### REQUIRED ACTION
Return every line of the data below, exactly.

### SUPPLIED MATERIAL

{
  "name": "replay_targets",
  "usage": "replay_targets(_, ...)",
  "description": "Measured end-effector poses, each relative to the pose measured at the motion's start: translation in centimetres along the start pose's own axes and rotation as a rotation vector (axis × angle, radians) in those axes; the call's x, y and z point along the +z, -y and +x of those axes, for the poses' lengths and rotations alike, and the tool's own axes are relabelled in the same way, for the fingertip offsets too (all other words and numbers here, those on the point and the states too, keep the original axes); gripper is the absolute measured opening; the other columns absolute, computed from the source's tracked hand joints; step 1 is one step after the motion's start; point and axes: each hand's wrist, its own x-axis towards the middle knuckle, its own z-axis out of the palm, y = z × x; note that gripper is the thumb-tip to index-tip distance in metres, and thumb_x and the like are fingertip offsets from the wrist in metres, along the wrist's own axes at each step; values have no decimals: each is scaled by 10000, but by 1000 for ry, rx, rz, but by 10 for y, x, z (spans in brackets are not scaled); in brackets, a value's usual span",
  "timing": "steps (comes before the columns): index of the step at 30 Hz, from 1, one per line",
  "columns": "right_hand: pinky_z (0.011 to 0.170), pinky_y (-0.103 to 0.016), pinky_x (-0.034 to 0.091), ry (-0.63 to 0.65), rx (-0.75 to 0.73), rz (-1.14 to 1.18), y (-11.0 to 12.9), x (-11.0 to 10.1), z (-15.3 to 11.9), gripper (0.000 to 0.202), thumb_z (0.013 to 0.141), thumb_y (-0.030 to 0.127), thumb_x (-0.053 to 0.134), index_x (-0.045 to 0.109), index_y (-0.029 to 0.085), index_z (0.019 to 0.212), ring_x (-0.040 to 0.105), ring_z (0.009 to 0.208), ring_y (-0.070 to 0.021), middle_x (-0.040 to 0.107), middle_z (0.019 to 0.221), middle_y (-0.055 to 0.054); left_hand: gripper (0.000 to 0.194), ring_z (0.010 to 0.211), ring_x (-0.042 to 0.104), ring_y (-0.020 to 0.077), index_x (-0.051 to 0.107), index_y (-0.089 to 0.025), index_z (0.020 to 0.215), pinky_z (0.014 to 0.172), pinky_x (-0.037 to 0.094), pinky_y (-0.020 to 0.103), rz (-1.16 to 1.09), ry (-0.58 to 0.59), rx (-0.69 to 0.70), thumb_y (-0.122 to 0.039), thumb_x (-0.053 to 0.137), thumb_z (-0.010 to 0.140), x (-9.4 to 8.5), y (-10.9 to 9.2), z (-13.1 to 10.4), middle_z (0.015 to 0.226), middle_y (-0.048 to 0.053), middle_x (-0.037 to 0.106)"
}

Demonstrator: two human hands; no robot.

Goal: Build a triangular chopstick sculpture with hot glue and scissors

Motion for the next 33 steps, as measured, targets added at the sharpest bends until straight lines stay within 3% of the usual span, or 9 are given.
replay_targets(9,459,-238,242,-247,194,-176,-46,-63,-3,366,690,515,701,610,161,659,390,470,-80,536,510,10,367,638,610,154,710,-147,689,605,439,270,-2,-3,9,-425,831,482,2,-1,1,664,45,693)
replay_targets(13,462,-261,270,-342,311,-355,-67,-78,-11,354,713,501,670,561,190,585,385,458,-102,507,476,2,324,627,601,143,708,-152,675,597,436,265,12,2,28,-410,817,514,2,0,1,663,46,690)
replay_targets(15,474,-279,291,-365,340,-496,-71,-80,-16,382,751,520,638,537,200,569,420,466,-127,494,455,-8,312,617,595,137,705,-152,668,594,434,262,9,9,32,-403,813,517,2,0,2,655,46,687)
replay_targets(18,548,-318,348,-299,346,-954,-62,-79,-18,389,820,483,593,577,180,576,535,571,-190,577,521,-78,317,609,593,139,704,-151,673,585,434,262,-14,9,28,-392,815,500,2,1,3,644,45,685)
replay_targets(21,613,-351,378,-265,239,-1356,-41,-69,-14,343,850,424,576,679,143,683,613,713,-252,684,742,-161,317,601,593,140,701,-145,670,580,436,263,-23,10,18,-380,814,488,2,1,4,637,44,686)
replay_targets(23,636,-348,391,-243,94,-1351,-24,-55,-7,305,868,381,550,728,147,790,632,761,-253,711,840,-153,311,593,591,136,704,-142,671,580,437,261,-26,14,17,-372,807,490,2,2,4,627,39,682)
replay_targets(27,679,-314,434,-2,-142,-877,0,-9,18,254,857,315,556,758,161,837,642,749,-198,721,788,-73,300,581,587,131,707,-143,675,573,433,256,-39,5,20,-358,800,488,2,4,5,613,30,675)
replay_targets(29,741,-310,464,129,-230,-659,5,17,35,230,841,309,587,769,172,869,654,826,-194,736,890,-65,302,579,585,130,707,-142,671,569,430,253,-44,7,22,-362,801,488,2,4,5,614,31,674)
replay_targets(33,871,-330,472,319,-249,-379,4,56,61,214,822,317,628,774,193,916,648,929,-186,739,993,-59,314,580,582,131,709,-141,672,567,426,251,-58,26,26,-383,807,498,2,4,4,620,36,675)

### RESPONSE TO THE EXERCISE
{
  "name": "replay_targets",
  "usage": "replay_targets(_, ...)",
  "description": "Measured end-effector poses, each relative to the pose measured at the motion's start: translation in centimetres along the start pose's own axes and rotation as a rotation vector (axis × angle, radians) in those axes; the call's x, y and z point along the +z, -y and +x of those axes, for the poses' lengths and rotations alike, and the tool's own axes are relabelled in the same way, for the fingertip offsets too (all other words and numbers here, those on the point and the states too, keep the original axes); gripper is the absolute measured opening; the other columns absolute, computed from the source's tracked hand joints; step 1 is one step after the motion's start; point and axes: each hand's wrist, its own x-axis towards the middle knuckle, its own z-axis out of the palm, y = z × x; note that gripper is the thumb-tip to index-tip distance in metres, and thumb_x and the like are fingertip offsets from the wrist in metres, along the wrist's own axes at each step; values have no decimals: each is scaled by 10000, but by 1000 for ry, rx, rz, but by 10 for y, x, z (spans in brackets are not scaled); in brackets, a value's usual span",
  "timing": "steps (comes before the columns): index of the step at 30 Hz, from 1, one per line",
  "columns": "right_hand: pinky_z (0.011 to 0.170), pinky_y (-0.103 to 0.016), pinky_x (-0.034 to 0.091), ry (-0.63 to 0.65), rx (-0.75 to 0.73), rz (-1.14 to 1.18), y (-11.0 to 12.9), x (-11.0 to 10.1), z (-15.3 to 11.9), gripper (0.000 to 0.202), thumb_z (0.013 to 0.141), thumb_y (-0.030 to 0.127), thumb_x (-0.053 to 0.134), index_x (-0.045 to 0.109), index_y (-0.029 to 0.085), index_z (0.019 to 0.212), ring_x (-0.040 to 0.105), ring_z (0.009 to 0.208), ring_y (-0.070 to 0.021), middle_x (-0.040 to 0.107), middle_z (0.019 to 0.221), middle_y (-0.055 to 0.054); left_hand: gripper (0.000 to 0.194), ring_z (0.010 to 0.211), ring_x (-0.042 to 0.104), ring_y (-0.020 to 0.077), index_x (-0.051 to 0.107), index_y (-0.089 to 0.025), index_z (0.020 to 0.215), pinky_z (0.014 to 0.172), pinky_x (-0.037 to 0.094), pinky_y (-0.020 to 0.103), rz (-1.16 to 1.09), ry (-0.58 to 0.59), rx (-0.69 to 0.70), thumb_y (-0.122 to 0.039), thumb_x (-0.053 to 0.137), thumb_z (-0.010 to 0.140), x (-9.4 to 8.5), y (-10.9 to 9.2), z (-13.1 to 10.4), middle_z (0.015 to 0.226), middle_y (-0.048 to 0.053), middle_x (-0.037 to 0.106)"
}

Demonstrator: two human hands; no robot.

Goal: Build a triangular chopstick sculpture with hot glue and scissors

Motion for the next 33 steps, as measured, targets added at the sharpest bends until straight lines stay within 3% of the usual span, or 9 are given.
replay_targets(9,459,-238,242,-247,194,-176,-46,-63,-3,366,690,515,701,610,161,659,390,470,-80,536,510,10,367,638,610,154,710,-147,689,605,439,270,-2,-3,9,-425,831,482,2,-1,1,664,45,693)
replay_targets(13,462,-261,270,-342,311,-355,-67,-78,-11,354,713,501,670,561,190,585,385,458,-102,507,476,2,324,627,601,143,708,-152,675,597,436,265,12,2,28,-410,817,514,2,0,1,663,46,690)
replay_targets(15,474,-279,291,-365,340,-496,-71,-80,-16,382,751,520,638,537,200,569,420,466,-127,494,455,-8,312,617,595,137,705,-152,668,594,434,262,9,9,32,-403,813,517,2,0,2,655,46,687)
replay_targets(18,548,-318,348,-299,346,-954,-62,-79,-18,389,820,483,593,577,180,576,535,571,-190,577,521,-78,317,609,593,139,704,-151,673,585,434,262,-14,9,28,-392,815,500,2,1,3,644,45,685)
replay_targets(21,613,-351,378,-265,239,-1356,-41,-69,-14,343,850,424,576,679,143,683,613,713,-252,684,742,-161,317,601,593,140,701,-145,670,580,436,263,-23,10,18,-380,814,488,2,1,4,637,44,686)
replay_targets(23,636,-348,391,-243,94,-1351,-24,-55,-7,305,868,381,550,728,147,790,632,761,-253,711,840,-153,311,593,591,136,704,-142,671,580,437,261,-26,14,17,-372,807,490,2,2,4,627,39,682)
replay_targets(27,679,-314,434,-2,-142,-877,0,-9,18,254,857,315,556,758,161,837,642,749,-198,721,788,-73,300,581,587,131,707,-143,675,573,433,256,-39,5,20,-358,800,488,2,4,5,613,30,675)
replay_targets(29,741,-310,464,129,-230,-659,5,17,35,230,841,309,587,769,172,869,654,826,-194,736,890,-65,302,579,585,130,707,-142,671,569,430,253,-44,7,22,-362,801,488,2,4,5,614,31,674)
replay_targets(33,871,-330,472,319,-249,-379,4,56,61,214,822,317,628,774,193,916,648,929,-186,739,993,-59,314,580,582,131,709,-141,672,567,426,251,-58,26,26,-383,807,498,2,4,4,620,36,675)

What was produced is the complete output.